Ariel, a father in exile in Sweden, tries to connect to his isolated teenage son by drawing the history of his own life as a teenager in a 'safe-house' for armed oppositional activists in the Pinochet dictatorship. With a unique approach, this film allows us to address the lives of children that grooves up in clandestine homes in a serious but also playful way, integrating the new generations in a dialogue between those who lived in this particular part of history in Chile, and young people who have self-marginalized themselves from what happened “back then”.
The consequences of living your childhood with a secret identity, as our protagonist did during the Chilean dictatorship, connects to an audience that might not have experienced the horrors of the Pinochet era. The film mixes frame by frame 2D animation to recreate the graphic novel set in Chile 1973-1986, and a fiction part set in Sweden at present time.
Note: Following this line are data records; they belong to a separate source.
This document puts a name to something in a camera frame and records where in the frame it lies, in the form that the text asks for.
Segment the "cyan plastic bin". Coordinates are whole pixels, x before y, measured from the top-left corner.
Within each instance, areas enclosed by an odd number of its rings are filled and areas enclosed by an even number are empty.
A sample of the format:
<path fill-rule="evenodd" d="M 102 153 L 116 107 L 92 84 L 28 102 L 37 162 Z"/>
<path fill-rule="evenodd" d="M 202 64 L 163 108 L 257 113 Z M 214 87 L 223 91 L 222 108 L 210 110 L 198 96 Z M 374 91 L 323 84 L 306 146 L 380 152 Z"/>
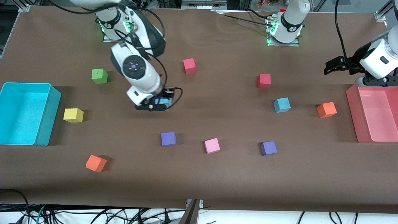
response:
<path fill-rule="evenodd" d="M 4 83 L 0 145 L 48 146 L 60 101 L 61 92 L 49 83 Z"/>

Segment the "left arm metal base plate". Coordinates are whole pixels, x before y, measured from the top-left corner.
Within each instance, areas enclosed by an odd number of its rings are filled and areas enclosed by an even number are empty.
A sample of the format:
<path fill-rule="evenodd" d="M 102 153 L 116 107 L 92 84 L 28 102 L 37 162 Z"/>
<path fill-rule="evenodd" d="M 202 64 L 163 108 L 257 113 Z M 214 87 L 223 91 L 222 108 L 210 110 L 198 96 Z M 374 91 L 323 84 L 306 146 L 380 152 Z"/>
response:
<path fill-rule="evenodd" d="M 285 46 L 285 47 L 298 47 L 299 46 L 299 35 L 300 27 L 287 28 L 283 24 L 279 23 L 277 17 L 271 17 L 265 19 L 265 23 L 270 25 L 266 28 L 267 32 L 267 45 L 268 46 Z"/>

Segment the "pink foam block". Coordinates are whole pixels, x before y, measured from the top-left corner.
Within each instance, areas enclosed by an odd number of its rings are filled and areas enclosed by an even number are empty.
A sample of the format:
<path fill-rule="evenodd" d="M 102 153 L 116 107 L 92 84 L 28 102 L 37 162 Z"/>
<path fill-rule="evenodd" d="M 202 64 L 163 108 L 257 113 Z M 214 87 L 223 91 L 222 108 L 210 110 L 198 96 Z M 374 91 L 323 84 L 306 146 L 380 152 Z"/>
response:
<path fill-rule="evenodd" d="M 212 153 L 220 151 L 218 138 L 206 140 L 204 142 L 204 144 L 205 144 L 206 154 L 212 154 Z"/>

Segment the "brown table cloth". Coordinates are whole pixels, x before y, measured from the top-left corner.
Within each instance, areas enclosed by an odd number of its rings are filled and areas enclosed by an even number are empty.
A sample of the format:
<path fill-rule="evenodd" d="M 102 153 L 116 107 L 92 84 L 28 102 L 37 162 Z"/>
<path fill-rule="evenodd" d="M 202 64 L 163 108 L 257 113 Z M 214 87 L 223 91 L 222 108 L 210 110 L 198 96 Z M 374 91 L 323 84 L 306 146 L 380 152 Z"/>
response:
<path fill-rule="evenodd" d="M 5 82 L 50 83 L 61 94 L 47 147 L 0 146 L 0 189 L 30 203 L 211 209 L 398 213 L 398 144 L 357 143 L 345 91 L 355 76 L 324 75 L 341 55 L 332 13 L 306 17 L 299 47 L 267 46 L 259 25 L 209 10 L 155 10 L 165 25 L 159 59 L 183 89 L 169 111 L 135 110 L 94 15 L 34 6 L 19 15 L 0 60 Z M 197 71 L 186 74 L 183 60 Z M 108 83 L 91 80 L 104 69 Z M 271 75 L 268 89 L 259 74 Z M 291 109 L 276 113 L 274 101 Z M 319 118 L 333 102 L 337 114 Z M 63 119 L 65 108 L 83 122 Z M 163 147 L 161 133 L 177 145 Z M 204 142 L 218 138 L 220 151 Z M 277 153 L 262 156 L 260 143 Z M 85 167 L 107 160 L 102 172 Z"/>

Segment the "pink plastic bin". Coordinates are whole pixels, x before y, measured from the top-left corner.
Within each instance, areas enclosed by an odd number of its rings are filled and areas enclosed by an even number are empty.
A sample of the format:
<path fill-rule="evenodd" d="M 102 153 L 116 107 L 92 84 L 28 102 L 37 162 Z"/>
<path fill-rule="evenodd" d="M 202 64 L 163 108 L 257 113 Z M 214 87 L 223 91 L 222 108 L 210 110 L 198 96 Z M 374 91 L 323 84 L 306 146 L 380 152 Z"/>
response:
<path fill-rule="evenodd" d="M 359 143 L 398 143 L 398 87 L 358 87 L 346 91 Z"/>

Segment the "yellow foam block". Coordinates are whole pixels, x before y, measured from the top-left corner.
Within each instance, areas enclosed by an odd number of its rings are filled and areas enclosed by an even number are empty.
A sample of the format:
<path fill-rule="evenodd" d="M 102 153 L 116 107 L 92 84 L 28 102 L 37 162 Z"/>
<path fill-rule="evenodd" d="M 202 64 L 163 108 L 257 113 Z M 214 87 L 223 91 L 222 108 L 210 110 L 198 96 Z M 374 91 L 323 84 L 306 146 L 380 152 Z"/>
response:
<path fill-rule="evenodd" d="M 63 119 L 70 123 L 81 123 L 83 122 L 84 111 L 78 108 L 65 108 Z"/>

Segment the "red foam block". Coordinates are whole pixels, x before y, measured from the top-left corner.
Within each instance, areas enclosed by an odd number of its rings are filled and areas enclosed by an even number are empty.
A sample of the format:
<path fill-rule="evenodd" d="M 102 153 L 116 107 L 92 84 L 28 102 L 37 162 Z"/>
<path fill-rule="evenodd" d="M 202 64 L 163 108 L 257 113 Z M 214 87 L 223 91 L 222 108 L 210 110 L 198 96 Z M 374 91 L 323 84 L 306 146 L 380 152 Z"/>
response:
<path fill-rule="evenodd" d="M 257 88 L 268 89 L 271 86 L 271 75 L 270 74 L 259 74 L 257 77 Z"/>
<path fill-rule="evenodd" d="M 194 58 L 183 60 L 184 70 L 186 74 L 195 74 L 197 71 Z"/>

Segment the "purple foam block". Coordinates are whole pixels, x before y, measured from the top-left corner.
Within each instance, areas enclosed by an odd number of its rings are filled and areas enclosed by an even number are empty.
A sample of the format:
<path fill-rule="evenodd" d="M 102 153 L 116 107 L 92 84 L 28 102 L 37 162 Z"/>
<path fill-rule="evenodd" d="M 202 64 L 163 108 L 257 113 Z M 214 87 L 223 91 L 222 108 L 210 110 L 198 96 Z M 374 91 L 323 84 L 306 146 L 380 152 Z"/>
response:
<path fill-rule="evenodd" d="M 177 145 L 176 135 L 174 132 L 161 133 L 161 143 L 163 147 L 173 147 Z"/>
<path fill-rule="evenodd" d="M 278 152 L 275 141 L 260 143 L 260 151 L 262 156 L 272 155 Z"/>

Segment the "green foam block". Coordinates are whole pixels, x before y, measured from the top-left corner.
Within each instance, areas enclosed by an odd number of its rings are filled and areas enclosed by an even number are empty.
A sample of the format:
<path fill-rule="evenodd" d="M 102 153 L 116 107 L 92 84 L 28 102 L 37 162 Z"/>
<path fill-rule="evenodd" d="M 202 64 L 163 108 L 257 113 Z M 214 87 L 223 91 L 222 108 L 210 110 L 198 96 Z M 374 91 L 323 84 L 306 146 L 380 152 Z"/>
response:
<path fill-rule="evenodd" d="M 108 73 L 104 69 L 93 69 L 91 71 L 91 80 L 96 84 L 106 84 L 108 83 Z"/>

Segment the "table leg post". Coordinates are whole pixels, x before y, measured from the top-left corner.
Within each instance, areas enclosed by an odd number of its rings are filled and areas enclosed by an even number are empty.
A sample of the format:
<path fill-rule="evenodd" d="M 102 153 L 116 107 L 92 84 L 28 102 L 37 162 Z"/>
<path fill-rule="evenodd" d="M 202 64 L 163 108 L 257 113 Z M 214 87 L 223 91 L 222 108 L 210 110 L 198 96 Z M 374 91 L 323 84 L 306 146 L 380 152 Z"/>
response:
<path fill-rule="evenodd" d="M 193 199 L 189 207 L 185 210 L 178 224 L 197 224 L 200 211 L 199 199 Z"/>

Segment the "orange foam block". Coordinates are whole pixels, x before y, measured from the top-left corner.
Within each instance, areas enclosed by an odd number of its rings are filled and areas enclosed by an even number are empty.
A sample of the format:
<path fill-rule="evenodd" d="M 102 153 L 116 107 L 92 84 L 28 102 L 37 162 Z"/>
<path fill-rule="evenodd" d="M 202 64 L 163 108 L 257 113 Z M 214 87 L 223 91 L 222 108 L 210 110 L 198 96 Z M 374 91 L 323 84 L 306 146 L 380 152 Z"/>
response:
<path fill-rule="evenodd" d="M 90 155 L 85 164 L 85 167 L 95 172 L 102 172 L 104 170 L 106 163 L 107 163 L 106 159 L 96 155 Z"/>
<path fill-rule="evenodd" d="M 323 119 L 337 114 L 337 110 L 333 102 L 328 102 L 318 105 L 317 113 L 319 118 Z"/>

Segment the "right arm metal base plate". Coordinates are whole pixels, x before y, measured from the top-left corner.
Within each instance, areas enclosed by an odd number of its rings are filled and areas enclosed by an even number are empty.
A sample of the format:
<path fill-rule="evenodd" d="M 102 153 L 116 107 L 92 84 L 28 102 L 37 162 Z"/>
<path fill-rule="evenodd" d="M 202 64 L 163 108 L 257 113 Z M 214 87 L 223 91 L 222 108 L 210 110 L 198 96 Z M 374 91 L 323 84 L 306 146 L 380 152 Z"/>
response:
<path fill-rule="evenodd" d="M 128 32 L 131 32 L 131 29 L 133 29 L 134 31 L 137 30 L 137 26 L 136 26 L 136 24 L 135 24 L 134 22 L 132 22 L 131 24 L 127 22 L 127 23 L 125 24 L 125 27 L 127 27 L 126 29 L 128 29 Z M 110 39 L 110 38 L 105 34 L 105 31 L 103 30 L 103 28 L 101 28 L 101 31 L 102 31 L 102 33 L 103 33 L 103 42 L 116 43 L 116 42 L 118 42 L 118 41 L 121 40 L 120 38 L 119 38 L 119 39 L 116 39 L 116 40 Z"/>
The black and white drawings bring us sometimes to a dark place viewed from Ariel's internal memories and battles, exposing sometimes difficult issues of mental health that can be difficult to talk about with your teenage children and friends. The film dares to explore the images that Ariel draws representing how he was formed by these traumatic experiences and shaped by the fear of being in constant danger and persecution.
The film allows us to experience, through the eyes of a child, the separation from a father, and Ariel’s present as a father himself. We think this gives the film a universal topic that can appeal to a broad teenage and adult international audience. The story is unique and strong in itself. 
To address the horrors of the Pinochet era in Chile with an animated feature is an artistic move that is brave and compelling.